Ein Jahr lang haben Sie nun herumlaviert, wahrscheinlich in der Hoffnung, mit jedem Tag werde die Erinnerung an die Loveparade-Katastrophe in Duisburg ein wenig mehr verblassen - und damit auch die Rücktrittsforderungen an Sie als Oberbürgermeister. Das war ein Irrtum.

Ihre Bürger sind dabei, Ihnen den Stuhl, an dem Sie kleben, einfach vor die Tür zu stellen. Fast 80 000 haben für ein Abwahlverfahren votiert, mehr, als bei Ihrer Wahl für Sie gestimmt haben. Wer aus anderen Städten weiß, wie schwer es ist, nein: fast unmöglich, selbst wesentlich niedrigere Quoren für Bürgerbegehren zusammenzubekommen, der kann ermessen, wie groß der Zorn vieler Duisburger auf Sie sein muss.
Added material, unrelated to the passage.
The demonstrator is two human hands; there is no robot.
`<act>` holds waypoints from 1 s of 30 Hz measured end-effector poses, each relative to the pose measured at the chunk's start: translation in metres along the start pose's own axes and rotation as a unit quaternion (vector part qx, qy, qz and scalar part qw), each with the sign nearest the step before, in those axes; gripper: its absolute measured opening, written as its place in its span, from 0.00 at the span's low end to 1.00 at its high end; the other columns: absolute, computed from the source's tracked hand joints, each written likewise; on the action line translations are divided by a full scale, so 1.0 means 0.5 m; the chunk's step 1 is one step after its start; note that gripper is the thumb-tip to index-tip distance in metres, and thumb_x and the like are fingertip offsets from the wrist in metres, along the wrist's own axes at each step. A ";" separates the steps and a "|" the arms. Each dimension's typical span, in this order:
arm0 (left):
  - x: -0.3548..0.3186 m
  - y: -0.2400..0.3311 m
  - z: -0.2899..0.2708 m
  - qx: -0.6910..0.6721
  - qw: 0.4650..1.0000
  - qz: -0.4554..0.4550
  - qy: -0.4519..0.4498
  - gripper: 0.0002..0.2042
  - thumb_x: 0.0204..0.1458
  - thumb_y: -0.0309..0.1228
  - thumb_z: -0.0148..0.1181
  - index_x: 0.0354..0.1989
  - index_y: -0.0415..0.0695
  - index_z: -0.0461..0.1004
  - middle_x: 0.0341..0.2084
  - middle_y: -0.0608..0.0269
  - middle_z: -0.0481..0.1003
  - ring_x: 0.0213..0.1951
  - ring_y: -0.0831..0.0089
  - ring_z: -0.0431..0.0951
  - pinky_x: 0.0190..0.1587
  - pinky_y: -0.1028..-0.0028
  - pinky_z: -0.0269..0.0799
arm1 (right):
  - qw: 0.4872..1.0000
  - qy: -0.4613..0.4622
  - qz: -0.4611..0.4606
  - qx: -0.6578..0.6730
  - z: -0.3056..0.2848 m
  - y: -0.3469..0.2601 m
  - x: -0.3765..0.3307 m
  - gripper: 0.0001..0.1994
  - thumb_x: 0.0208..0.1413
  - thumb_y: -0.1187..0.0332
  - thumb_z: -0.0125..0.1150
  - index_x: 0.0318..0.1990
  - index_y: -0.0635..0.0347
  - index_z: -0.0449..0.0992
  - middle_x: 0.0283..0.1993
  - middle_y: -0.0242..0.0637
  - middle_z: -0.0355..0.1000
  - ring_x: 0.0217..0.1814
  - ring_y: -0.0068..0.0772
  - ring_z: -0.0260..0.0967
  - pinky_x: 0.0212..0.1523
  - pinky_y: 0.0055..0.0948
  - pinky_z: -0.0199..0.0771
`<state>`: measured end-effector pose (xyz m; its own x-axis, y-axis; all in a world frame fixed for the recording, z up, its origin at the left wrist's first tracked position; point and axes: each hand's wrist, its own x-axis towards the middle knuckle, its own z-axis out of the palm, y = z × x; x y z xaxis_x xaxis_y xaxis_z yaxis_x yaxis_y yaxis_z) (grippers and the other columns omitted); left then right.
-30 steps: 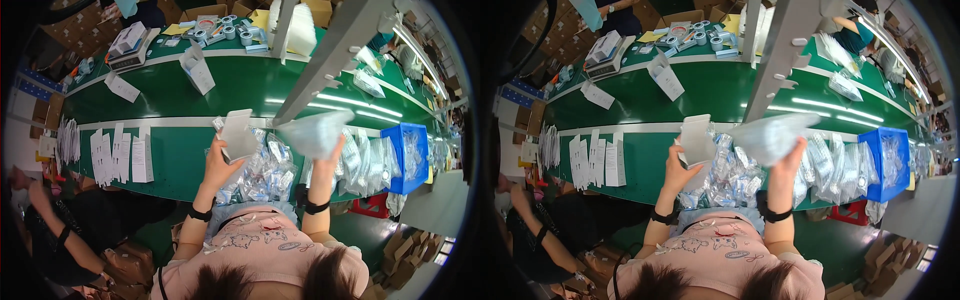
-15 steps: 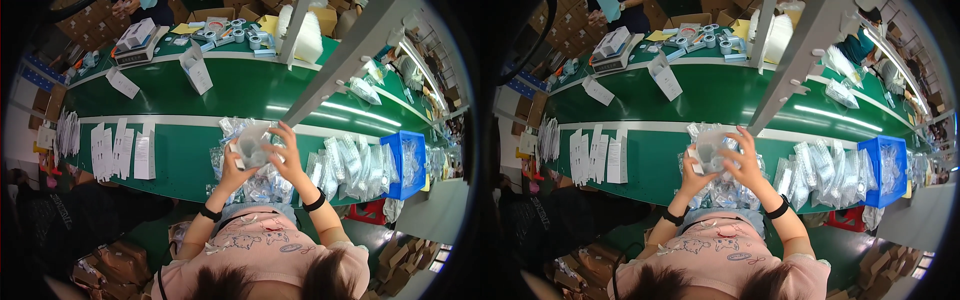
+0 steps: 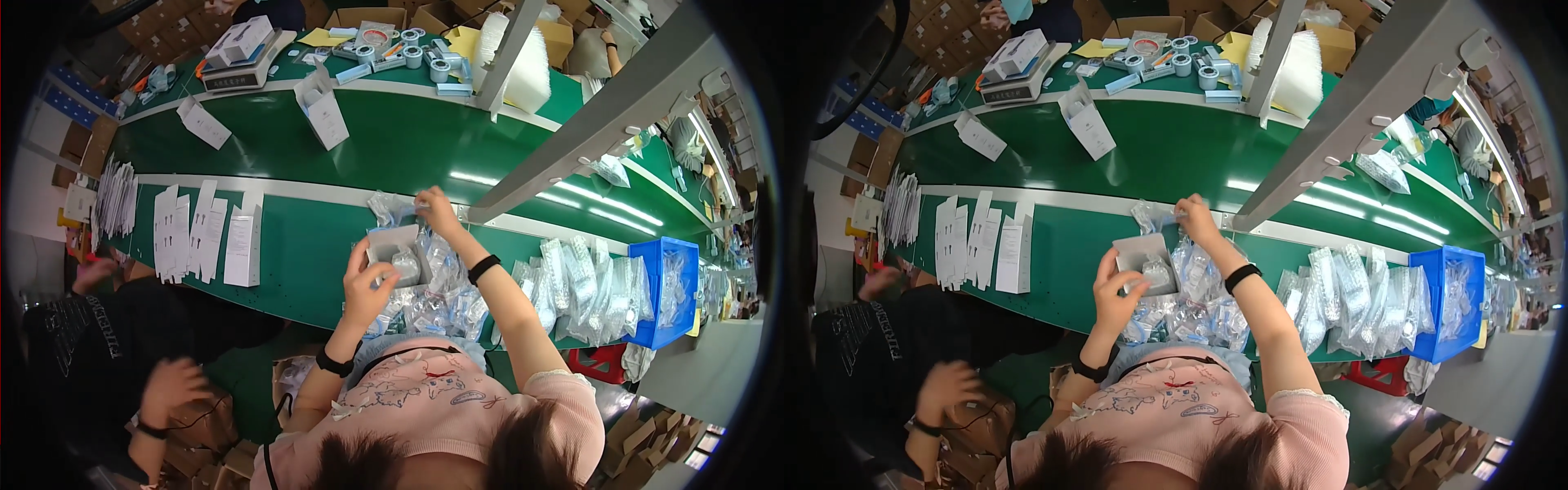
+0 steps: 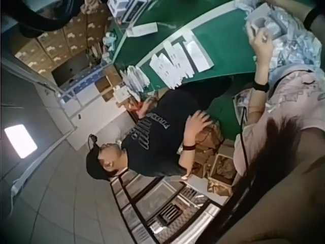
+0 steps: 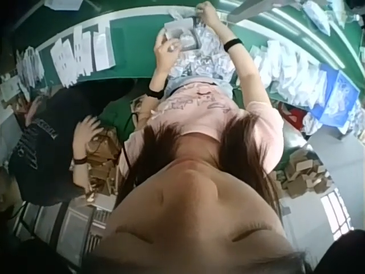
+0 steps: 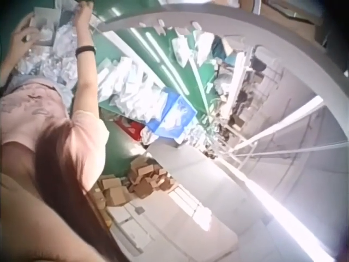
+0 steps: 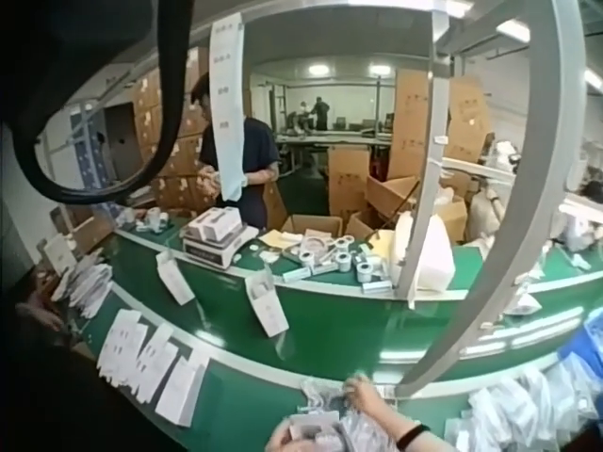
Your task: The person packages items by picking up a box, inserting a small plastic bag and a bubble-wrapped object, and then placing the box on the table. This process is repeated multiple times with additional boxes and items.
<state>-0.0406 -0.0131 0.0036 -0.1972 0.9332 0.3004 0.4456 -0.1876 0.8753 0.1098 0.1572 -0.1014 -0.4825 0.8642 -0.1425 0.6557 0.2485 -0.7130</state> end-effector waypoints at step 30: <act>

Trotz allem: Ein bisschen taten Sie mir sogar leid bei den Fernsehbildern dieser Tage, mit Ihrer gehetzten Miene, unter den Buhrufen der Bürger und dem Klicken der Kamera-Objektive. Seit einem Jahr ist Ihre Arbeit ein Spießrutenlauf, Sie können sich kaum mehr blicken lassen, von allen Gedenkveranstaltungen hat man Sie ausgeladen, landes- und bundesweit sind Sie zur Persona non grata geworden. Sie blicken auf einen einzigen riesigen Scherbenhaufen. Und trotzdem gehen Sie jeden Tag ins Rathaus zur Arbeit. Warum tut sich ein Mensch so viel Erniedrigung an? Wegen der Pension? Aber selbst die schönste Rente kann doch kein Grund sein, sich immer wieder aufs Neue derart zu beschädigen. Womöglich liegt die Sache auch ganz anders: Sie haben Angst, dass Ihnen ein Rücktritt als persönliches Schuld-Eingeständnis angerechnet würde. Aber genau darum geht es eigentlich nicht. Sie sind der Chef einer Verwaltung. In dieser Verwaltung sind, das lässt sich nicht bestreiten, verheerende Fehler gemacht worden. Und zwar von Mitarbeitern, die davon ausgingen, die Spitze - also Sie - wolle um jeden Preis das Zustandekommen der Loveparade. Vielleicht war Ihnen das gar nicht klar. Vielleicht hat man Ihnen auch zu wenig gesagt. Aber es gibt manchmal eine Verantwortung, die ein Chef auch für seine Mitarbeiter übernehmen muss. Ganz unabhängig vom strafrechtlichen Verschulden. Dem haben Sie sich nie gestellt. Sie hätten es tun müssen, schon den Familien der Opfer zuliebe. Die werden nun weiter warten müssen, bis die Duisburger Bürger die Sache selbst erledigen. Ein trauriges Ende für alle Seiten. Aber offenbar wollen Sie es nicht anders.